[EXERCISE PROMPT]
Go through the listing below and list every line with "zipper".

[DATA SUPPLIED]
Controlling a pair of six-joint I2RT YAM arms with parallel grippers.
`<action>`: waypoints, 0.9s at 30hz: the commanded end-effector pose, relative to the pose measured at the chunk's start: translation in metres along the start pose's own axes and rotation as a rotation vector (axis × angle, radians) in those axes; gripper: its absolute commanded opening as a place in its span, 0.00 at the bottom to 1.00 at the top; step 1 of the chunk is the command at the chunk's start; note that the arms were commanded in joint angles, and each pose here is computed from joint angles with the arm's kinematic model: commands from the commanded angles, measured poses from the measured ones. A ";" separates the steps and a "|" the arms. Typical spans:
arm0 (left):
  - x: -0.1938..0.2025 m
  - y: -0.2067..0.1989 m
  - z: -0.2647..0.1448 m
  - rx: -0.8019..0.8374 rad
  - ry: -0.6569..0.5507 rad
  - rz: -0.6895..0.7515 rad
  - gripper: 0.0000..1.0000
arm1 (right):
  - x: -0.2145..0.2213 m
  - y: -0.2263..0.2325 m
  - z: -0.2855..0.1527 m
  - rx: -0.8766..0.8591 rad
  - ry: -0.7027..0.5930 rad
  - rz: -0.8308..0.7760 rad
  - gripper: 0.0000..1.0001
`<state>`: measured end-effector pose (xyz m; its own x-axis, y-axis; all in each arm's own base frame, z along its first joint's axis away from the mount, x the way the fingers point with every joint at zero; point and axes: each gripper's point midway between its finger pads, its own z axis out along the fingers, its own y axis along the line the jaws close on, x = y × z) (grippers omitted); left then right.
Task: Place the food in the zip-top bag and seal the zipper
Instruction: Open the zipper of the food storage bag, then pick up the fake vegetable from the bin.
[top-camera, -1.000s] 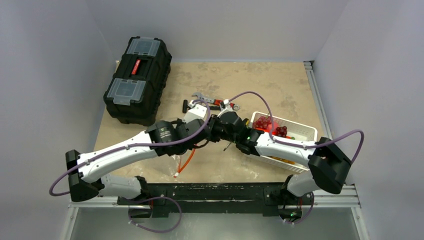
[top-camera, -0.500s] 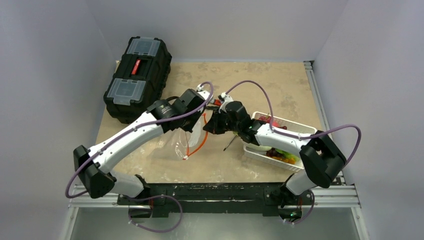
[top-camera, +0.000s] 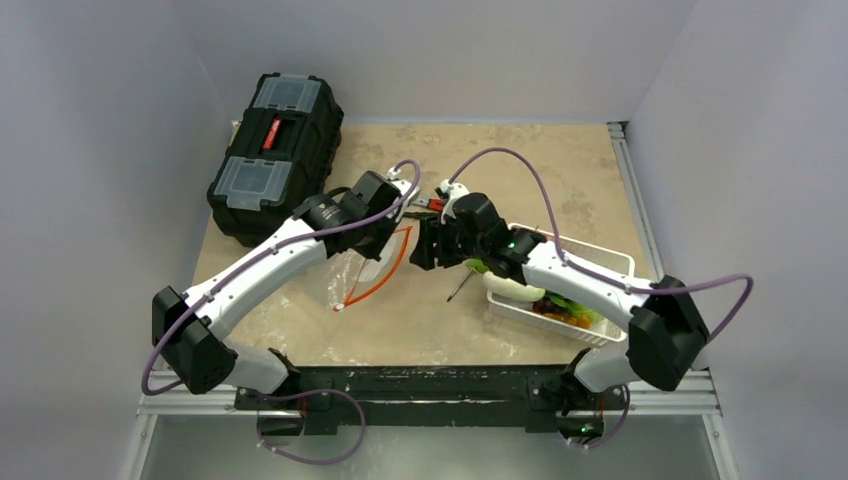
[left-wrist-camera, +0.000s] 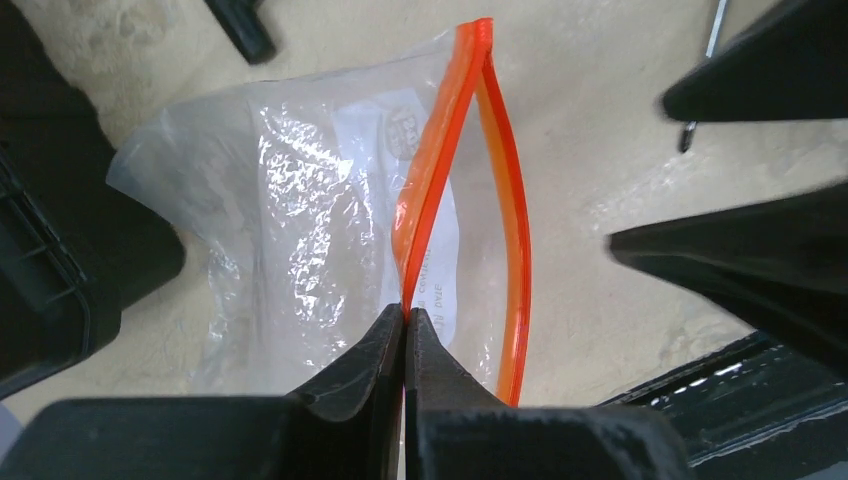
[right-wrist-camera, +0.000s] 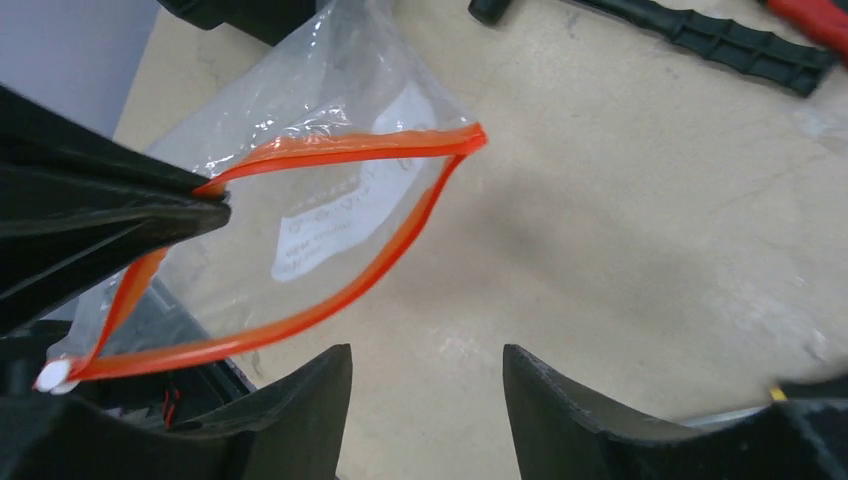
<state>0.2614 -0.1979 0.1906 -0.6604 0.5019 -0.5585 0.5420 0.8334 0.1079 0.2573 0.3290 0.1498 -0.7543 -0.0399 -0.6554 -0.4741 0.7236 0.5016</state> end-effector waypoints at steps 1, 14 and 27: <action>0.006 0.017 -0.001 -0.075 -0.027 -0.044 0.00 | -0.036 -0.006 -0.052 0.140 -0.091 -0.101 0.61; 0.000 0.019 -0.017 -0.074 -0.092 -0.076 0.00 | -0.017 -0.099 -0.150 0.727 -0.205 0.130 0.99; -0.001 0.014 -0.020 -0.041 -0.101 -0.076 0.00 | 0.033 -0.098 -0.171 0.925 0.214 -0.190 0.97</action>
<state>0.2570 -0.1771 0.1974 -0.6631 0.4511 -0.5974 0.4762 0.8699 0.1283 0.2256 0.1463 0.1842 -0.7778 -0.0731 -0.6243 0.0076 0.9920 -0.1257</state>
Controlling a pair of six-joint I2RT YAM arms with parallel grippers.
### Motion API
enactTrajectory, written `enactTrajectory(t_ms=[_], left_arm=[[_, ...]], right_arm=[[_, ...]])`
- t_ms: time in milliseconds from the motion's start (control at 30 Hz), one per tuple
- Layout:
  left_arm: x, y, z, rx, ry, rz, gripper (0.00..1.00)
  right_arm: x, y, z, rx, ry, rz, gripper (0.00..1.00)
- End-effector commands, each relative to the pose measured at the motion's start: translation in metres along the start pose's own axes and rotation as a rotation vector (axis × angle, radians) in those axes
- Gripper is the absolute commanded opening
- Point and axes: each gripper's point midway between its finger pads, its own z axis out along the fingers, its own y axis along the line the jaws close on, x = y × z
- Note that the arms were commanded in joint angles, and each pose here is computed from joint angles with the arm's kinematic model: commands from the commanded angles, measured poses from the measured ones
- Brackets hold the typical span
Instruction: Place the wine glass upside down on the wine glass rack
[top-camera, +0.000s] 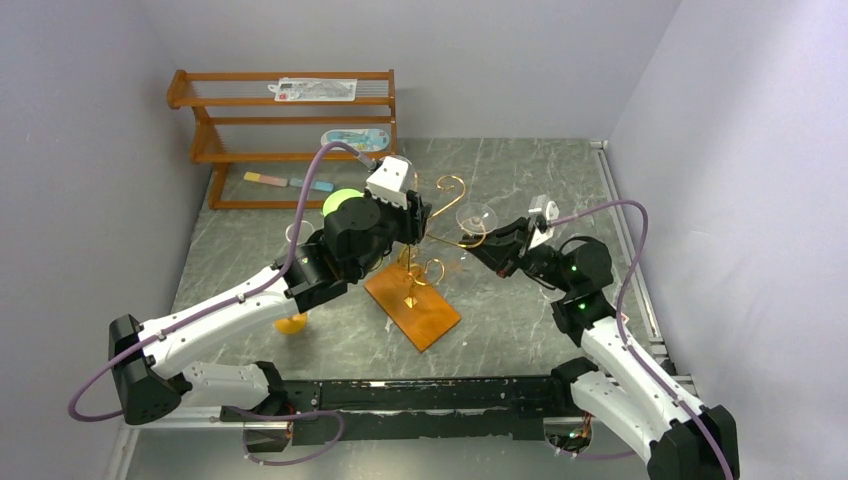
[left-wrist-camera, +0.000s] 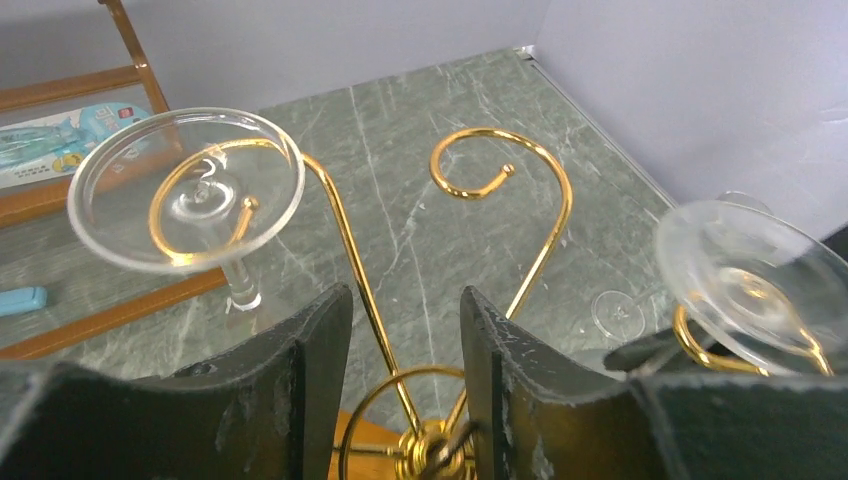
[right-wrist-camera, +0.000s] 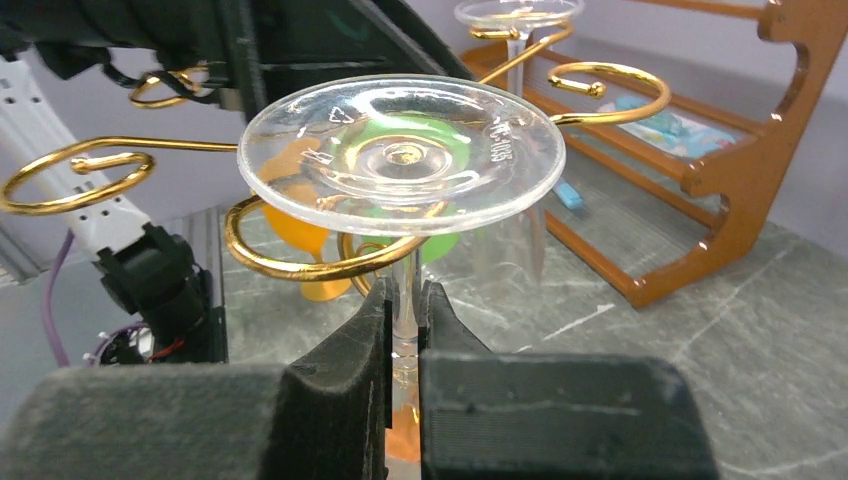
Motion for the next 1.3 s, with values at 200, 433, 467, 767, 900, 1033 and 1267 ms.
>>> enactTrajectory(t_ms=[200, 433, 467, 767, 900, 1033, 1267], left_arm=[[-0.001, -0.007, -0.013, 0.082, 0.027, 0.007, 0.6], [-0.018, -0.014, -0.021, 0.126, -0.008, -0.026, 0.68], [-0.021, -0.014, -0.022, 0.13, -0.012, -0.032, 0.69], [-0.052, -0.018, -0.038, 0.165, -0.073, -0.074, 0.77], [-0.066, -0.014, -0.047, 0.164, -0.108, -0.082, 0.78], [-0.074, -0.01, -0.053, 0.153, -0.122, -0.081, 0.8], [-0.076, -0.003, -0.057, 0.128, -0.122, -0.065, 0.82]], right_arm=[[0.011, -0.045, 0.007, 0.179, 0.058, 0.013, 0.0], [0.01, -0.06, 0.011, 0.215, 0.071, -0.061, 0.0], [0.011, -0.062, 0.012, 0.216, 0.074, -0.068, 0.0], [0.013, -0.077, 0.023, 0.211, 0.093, -0.132, 0.0], [0.015, -0.085, 0.025, 0.22, 0.09, -0.138, 0.0], [0.016, -0.087, 0.024, 0.236, 0.098, -0.127, 0.07], [0.023, -0.082, 0.011, 0.283, 0.157, -0.063, 0.44]])
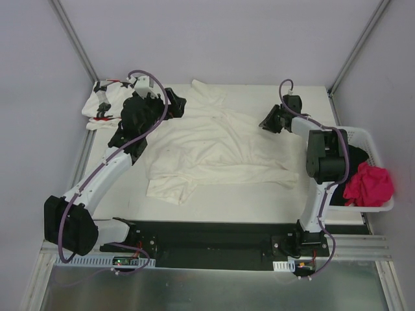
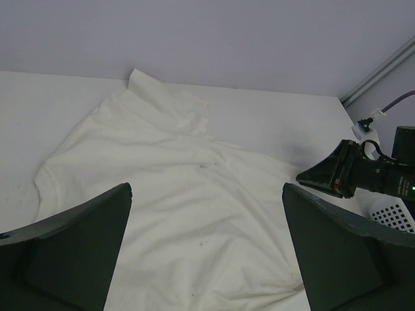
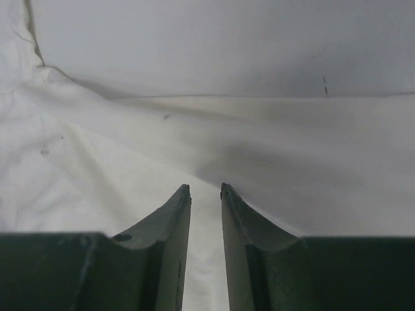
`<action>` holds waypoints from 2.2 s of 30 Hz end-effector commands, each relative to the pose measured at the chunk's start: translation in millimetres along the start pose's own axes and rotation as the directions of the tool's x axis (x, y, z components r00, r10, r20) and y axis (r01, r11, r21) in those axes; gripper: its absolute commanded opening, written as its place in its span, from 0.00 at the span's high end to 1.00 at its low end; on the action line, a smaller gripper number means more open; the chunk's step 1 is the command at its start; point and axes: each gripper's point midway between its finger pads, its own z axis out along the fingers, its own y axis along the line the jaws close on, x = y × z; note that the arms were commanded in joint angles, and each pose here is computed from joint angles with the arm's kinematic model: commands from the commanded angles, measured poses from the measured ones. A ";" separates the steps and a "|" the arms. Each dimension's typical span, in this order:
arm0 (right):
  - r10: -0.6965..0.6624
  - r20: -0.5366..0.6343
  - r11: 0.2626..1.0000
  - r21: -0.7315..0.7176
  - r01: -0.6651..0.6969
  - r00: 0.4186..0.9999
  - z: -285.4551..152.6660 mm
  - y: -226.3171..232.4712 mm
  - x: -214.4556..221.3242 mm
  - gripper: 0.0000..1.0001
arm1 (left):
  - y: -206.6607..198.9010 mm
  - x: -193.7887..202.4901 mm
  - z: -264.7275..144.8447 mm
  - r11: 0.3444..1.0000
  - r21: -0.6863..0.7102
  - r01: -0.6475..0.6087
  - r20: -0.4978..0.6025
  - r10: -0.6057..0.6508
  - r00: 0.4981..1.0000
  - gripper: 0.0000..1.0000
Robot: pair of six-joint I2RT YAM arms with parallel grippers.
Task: Fold and stack the t-shirts
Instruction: Flatten out the tshirt
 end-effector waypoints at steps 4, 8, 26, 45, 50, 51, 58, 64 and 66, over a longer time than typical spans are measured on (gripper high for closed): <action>0.095 -0.020 0.995 -0.016 -0.095 0.995 -2.2 -9.4 -7.4 0.73 | -5.3 -28.3 -14.0 0.999 0.017 0.043 0.098 -0.044 0.994 0.01; 0.096 -0.022 0.995 -0.006 -0.096 0.995 -4.2 -12.4 -3.9 0.73 | -6.3 -31.4 -14.1 0.999 0.021 0.030 0.106 -0.032 0.994 0.01; 0.112 -0.012 0.991 0.076 -0.111 0.994 27.3 -27.7 -40.1 0.72 | 12.3 -21.4 9.7 0.998 -0.057 0.031 0.104 -0.025 0.994 0.01; 0.096 0.099 0.994 0.049 -0.101 0.990 75.7 -23.2 -141.6 0.65 | 20.9 -30.6 12.7 0.994 -0.109 -0.017 0.120 0.030 0.992 0.01; 0.153 0.184 0.988 -0.009 -0.154 0.971 75.2 -26.5 -175.2 0.65 | 16.8 -31.0 5.8 0.996 -0.088 -0.008 0.125 0.019 0.992 0.01; 0.176 0.184 0.984 -0.017 -0.176 0.967 74.3 -27.9 -176.8 0.64 | 15.4 -31.2 4.7 0.997 -0.081 -0.005 0.126 0.016 0.992 0.01; 0.136 0.173 0.983 -0.144 -0.112 0.975 15.5 10.1 -180.3 0.57 | 7.8 -28.1 -2.7 0.999 -0.036 0.009 0.124 -0.004 0.992 0.01; 0.082 0.196 0.982 -0.184 -0.045 0.977 -67.0 40.9 -149.2 0.54 | -3.2 -8.9 2.4 0.999 0.043 0.012 0.057 -0.014 0.998 0.01; 0.082 0.149 0.983 -0.172 -0.056 0.985 -67.9 31.0 -113.5 0.54 | -1.7 1.3 6.3 0.998 0.049 0.026 0.038 -0.028 0.999 0.01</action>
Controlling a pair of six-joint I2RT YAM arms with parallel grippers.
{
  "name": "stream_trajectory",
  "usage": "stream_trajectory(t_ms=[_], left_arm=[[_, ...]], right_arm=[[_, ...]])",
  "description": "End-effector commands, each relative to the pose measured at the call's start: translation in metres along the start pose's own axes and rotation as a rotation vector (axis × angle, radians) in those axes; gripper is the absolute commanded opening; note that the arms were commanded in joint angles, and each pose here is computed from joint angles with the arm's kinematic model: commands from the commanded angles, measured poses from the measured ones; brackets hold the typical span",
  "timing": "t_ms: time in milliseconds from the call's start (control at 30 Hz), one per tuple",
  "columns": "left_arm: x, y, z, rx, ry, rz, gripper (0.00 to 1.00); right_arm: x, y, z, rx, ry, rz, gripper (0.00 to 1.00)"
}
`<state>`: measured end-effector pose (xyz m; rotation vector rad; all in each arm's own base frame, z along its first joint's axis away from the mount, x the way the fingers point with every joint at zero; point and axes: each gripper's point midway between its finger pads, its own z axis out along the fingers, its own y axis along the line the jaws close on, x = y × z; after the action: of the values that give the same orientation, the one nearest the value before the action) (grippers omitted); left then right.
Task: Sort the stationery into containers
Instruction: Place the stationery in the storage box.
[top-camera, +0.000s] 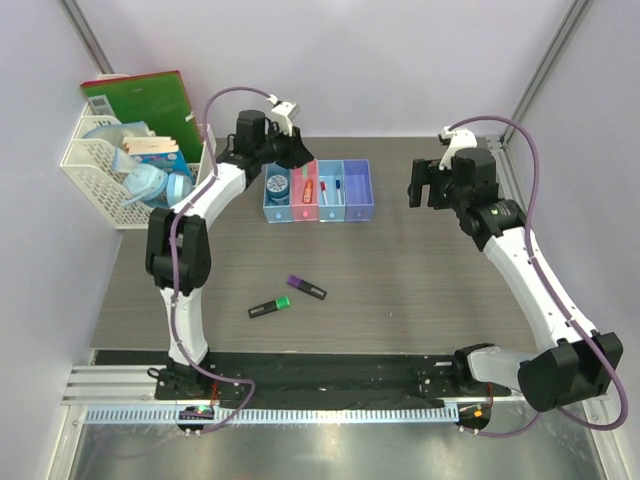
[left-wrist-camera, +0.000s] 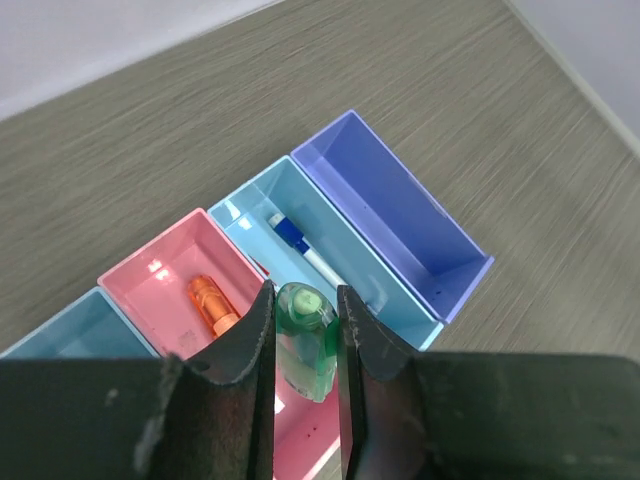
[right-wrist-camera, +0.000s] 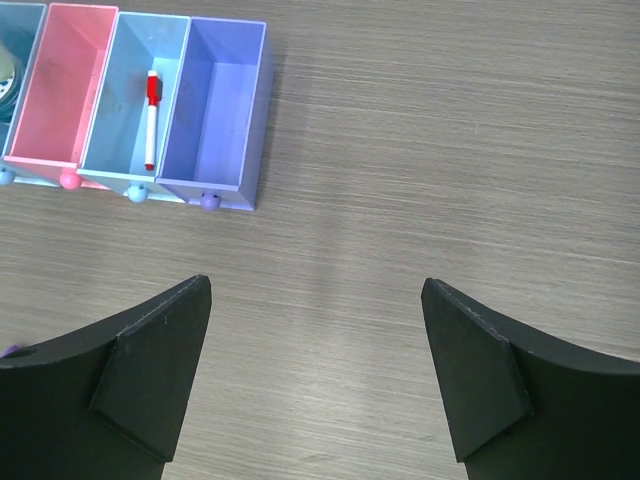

[TASK ANSWER]
Task: Place the food in the zip-top bag and seal the zipper
Instruction: Open the zipper of the food storage bag, then pick up the fake vegetable from the bin.

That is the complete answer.